Despite caution around almost every part of the industry, Allianz’s Simon Gergel believes the UK’s tobacco names are “just too cheap”.

“I don’t think tobacco will go back to where it was two years ago in terms of valuation… but they should trade on a higher rating,” he explains.

After 14 months having zero exposure to tobacco – “which for an income fund was quite something" – Gergel’s Merchants Trust (MRCH) bought Imperial Brands (IMB) in September 2018 having fallen over a third to £26, from a peak of £41 two years earlier.

Four months later, British American Tobacco (BATS), which had more than halved to £24 since May 2017, was reintroduced to the portfolio after an 18-month hiatus. Early signs have been positive, with BATS up 25% since purchase.

The bear case for tobacco stocks is obvious. It’s a market in structural decline as fewer people in advanced economies now smoke; regulation, particularly in the US, is tightening; and next-generation products, like e-cigarettes and heat-not-burn, are flooding the market.

Of course, the big players in traditional cigarettes are moving into these new areas, but competition will be much higher and the new products are unlikely to be as “phenomenally profitable” as the old ones.

Then there’s the ESG angle, Gergel adds: “We’ve been worried for a while that investors will be a bit more nervous about investing in tobacco, so we put more of a discount than maybe other people did a year or two ago.

Those concerns haven’t disappeared, but valuations are now more attractive. Gergel runs through the investment case for both firms.

Imperial Brands

It was a long time between Imperial being cut from the portfolio and then added back in again. In hindsight, Gergel says he was a bit too early in selling initially, although “it was the right thing to do”. Evidently, he was a bit early getting back in, too.

He purchased the stock on a “quite extraordinary valuation” – a lowly price/earnings ratio of just 10 times, a double-digit free cash flow yield and a 7% dividend yield that was growing at 10% a year.

The share price fell further still to a five-year low by December, but the stock is up 11% year-to-date.

Gergel says Imperial is, fundamentally, a decent business. It generates a lot of cash, is growing its earnings through efficiencies and raising prices and has a dividend that may not be sustainable in the long-term but in the short-term can continue to grow for a while yet.
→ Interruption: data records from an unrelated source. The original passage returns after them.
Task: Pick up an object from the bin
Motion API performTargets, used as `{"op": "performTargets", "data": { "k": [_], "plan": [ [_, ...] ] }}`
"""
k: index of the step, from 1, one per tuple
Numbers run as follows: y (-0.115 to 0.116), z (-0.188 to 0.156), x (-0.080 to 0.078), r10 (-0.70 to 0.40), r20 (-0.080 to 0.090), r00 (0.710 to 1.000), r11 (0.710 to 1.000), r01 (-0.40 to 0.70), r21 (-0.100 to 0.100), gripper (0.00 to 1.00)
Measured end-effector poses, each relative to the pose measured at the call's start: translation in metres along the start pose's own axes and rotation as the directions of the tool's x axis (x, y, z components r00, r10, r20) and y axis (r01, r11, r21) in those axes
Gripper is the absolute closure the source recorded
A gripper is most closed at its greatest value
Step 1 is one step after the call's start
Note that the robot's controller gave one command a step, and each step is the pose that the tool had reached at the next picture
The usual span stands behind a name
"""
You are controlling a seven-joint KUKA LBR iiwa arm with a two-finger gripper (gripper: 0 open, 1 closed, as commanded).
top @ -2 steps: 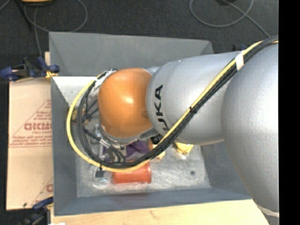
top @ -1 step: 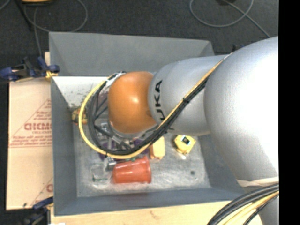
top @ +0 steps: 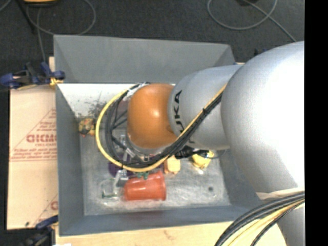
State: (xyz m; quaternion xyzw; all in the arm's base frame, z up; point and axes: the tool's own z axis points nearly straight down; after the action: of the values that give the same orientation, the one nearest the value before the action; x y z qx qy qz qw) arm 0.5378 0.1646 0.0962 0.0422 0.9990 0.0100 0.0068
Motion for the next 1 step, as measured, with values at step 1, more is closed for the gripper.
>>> {"op": "performTargets", "data": {
  "k": [1],
  "plan": [
    [0.0017, -0.0014, -0.0002, 0.023, 0.0, 1.0, 1.0, -0.023, 0.005, 0.0]
  ]
}}
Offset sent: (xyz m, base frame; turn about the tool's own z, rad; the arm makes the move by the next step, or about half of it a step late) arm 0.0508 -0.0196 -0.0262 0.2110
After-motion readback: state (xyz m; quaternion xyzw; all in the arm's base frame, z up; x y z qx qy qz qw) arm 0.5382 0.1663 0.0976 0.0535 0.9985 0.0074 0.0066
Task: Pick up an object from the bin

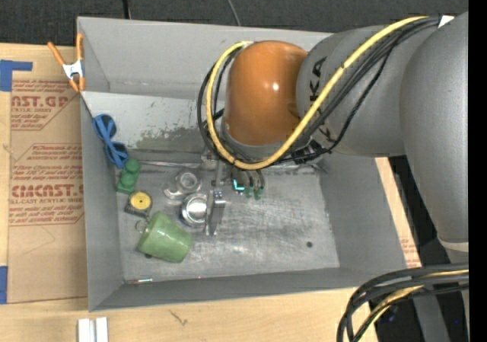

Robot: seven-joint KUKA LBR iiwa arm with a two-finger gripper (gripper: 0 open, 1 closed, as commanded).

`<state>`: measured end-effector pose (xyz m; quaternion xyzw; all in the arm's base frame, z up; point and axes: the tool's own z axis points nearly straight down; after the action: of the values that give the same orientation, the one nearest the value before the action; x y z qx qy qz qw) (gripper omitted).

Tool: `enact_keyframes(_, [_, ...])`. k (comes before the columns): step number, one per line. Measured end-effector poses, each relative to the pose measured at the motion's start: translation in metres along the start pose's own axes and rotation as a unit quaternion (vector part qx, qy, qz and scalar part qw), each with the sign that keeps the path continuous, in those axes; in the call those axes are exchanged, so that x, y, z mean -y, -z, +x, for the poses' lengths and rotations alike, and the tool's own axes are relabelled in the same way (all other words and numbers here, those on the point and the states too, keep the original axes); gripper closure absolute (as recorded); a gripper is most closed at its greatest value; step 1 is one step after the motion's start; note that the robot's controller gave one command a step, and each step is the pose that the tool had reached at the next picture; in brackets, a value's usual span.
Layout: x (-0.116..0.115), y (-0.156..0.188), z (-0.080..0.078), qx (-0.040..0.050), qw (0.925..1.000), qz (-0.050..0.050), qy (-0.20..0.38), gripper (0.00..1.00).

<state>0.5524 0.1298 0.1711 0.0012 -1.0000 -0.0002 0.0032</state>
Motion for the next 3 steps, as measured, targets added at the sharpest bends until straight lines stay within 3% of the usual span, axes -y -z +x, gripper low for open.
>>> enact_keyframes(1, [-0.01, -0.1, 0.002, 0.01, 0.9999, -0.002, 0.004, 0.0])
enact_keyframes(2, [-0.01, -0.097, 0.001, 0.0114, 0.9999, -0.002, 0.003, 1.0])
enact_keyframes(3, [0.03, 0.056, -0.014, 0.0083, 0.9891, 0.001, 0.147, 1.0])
The manager also thinks it has “an underappreciated portfolio of new products”. Despite that, “the market was very focused on Philip Morris International and BATS with their new products and was very dismissive of Imperial”.

“Even though we’re cautious about how profitable the new products can be, it is still an avenue of growth,” Gergel adds. “And because [Imperial is] quite small in some of their markets like the US but they’ve got a decent portfolio, they can take more share and potentially do quite well.”

It’s also a recovery story. One of the big reasons Imperial was rapidly losing market share was because it was cleaning up its very long tail of brands. “If you take a brand out of the market it’s quite hard to get the consumers to go to your other brand because you’re not allowed to advertise.”

As a result, Imperial’s decision to trim its brands meant it lost market share. But that process is now at an end and the firm’s market share is recovering.

The final, but less reliable, case for Imperial encompasses the firm’s strategic value. “If there’s any further consolidation in tobacco Imperial is the one company that could be taken over,” he continues.

British American Tobacco

The case for adding Imperial to Merchants before BATS was primarily due to the former’s higher level of debt, which came about due to its 2016 acquisition of US-based rival Reynolds American.

That throws up another risk, in that it has more exposure to the US market where regulators continue their crackdown against tobacco. However, there’s a long process to go through before their proposed legislation gets implemented.

BATS is also better positioned in emerging markets, explains Gergel. It worked against them last year, but is a good place to be. Although the trend in emerging markets is similar to their developed peers – demand is declining – there is a premiumisation going on.

As consumers in the likes of China and India become wealthier, their tastes are changing. “They are trading up to Western brands for better products than the local stuff,” says Gergel.

All in all, while Gergel doesn’t see share prices getting anywhere near where they were a few years ago, when they were valued similarly to other consumer staples – “that was just wrong” – there is still potentially decent upside to the shares.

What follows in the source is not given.